A volte però non si riesce a identificare la causa, l’orticaria dura a lungo (oltre le sei settimane) e in questi casi si parla di orticaria cronica spontanea (scopri qui come riconoscerla), di cui soffrono circa 600 mila italiani. Nel 30% dei casi questa orticaria è insensibile agli antistaminici e si deve ricorrere al cortisone, gravato però da grossi effetti collaterali se la terapia diventa a lungo termine. L’orticaria cronica è una spada di Damocle che compromette molto la qualità di vita e che si manifesta nelle donne nel doppio dei casi rispetto agli uomini, con un’incidenza maggiore fra i 20 e i 40 anni.

Ancora pochi usano i farmaci biologici

Per circa 5.000 pazienti, i più complessi, la soluzione potrebbe essere una terapia con farmaci biologici ma solo poco più di 2.000 la stanno seguendo. Erogare a tutti omalizumab, l’anticorpo monoclonale approvato per l’orticaria cronica, costerebbe da 15 milioni a un massimo di 25 milioni di euro. Molto meno di quelli che sono invece gli attuali costi diretti e indiretti di un’orticaria trattata in maniera inefficiente, che ammontano a circa 40 milioni di euro l’anno, tra gli eventi avversi delle cure cortisoniche e le assenze dal lavoro per i disagi provocati dal prurito che non passa mai.

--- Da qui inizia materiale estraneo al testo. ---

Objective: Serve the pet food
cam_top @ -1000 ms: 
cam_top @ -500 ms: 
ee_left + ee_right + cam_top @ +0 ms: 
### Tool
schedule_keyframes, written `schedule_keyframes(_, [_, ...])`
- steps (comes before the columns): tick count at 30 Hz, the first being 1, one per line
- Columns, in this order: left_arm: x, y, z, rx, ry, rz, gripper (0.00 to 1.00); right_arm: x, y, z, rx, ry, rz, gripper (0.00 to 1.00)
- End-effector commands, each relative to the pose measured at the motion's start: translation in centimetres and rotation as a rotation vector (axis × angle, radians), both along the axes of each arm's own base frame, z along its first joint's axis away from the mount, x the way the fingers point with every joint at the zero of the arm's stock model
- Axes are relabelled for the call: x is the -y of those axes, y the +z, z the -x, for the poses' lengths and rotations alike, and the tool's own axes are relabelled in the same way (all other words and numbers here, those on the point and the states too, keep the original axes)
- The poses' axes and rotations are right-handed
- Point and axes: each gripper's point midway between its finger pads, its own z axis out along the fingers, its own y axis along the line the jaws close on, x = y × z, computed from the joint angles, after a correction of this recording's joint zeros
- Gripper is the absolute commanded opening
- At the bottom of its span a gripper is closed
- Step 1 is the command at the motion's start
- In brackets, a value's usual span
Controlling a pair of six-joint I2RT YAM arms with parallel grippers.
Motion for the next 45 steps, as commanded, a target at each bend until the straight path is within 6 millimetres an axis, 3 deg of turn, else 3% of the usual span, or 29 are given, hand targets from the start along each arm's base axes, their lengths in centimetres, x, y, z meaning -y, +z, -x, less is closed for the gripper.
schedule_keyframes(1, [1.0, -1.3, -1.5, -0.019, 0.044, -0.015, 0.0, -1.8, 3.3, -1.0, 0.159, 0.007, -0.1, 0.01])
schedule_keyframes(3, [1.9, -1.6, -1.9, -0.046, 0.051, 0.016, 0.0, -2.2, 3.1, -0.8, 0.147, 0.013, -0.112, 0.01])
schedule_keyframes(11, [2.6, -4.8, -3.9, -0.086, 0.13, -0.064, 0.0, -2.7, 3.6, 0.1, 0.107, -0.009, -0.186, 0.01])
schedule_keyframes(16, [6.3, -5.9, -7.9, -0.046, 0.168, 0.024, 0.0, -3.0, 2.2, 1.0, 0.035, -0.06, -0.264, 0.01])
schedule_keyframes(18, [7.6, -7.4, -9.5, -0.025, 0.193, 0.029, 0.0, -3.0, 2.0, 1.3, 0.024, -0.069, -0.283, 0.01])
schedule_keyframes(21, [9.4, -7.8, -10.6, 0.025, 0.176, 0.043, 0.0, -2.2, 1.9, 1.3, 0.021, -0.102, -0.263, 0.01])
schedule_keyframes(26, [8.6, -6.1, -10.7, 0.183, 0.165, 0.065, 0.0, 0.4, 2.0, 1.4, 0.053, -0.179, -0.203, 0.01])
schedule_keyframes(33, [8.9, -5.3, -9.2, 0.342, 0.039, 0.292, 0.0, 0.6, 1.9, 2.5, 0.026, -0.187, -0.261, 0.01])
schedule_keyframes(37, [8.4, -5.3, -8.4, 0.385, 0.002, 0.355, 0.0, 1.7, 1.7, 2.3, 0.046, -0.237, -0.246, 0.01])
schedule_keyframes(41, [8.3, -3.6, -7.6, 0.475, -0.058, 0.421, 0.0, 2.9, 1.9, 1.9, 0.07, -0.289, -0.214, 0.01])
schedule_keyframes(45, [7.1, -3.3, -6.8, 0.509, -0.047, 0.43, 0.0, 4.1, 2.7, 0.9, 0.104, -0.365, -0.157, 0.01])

A oggi il Sistema Sanitario rimborsa la terapia per un massimo di 11 mesi, che per alcuni casi più complessi possono essere insufficienti. A seguito delle proteste dei pazienti, l’AIFA si è impegnata a verificare se la rimborsabilità possa essere estesa oltre i 12 mesi in casi specifici e SIAAIC lancia un appello perché i piani terapeutici possano essere allungati e sia così tutelata al meglio la salute dei pazienti.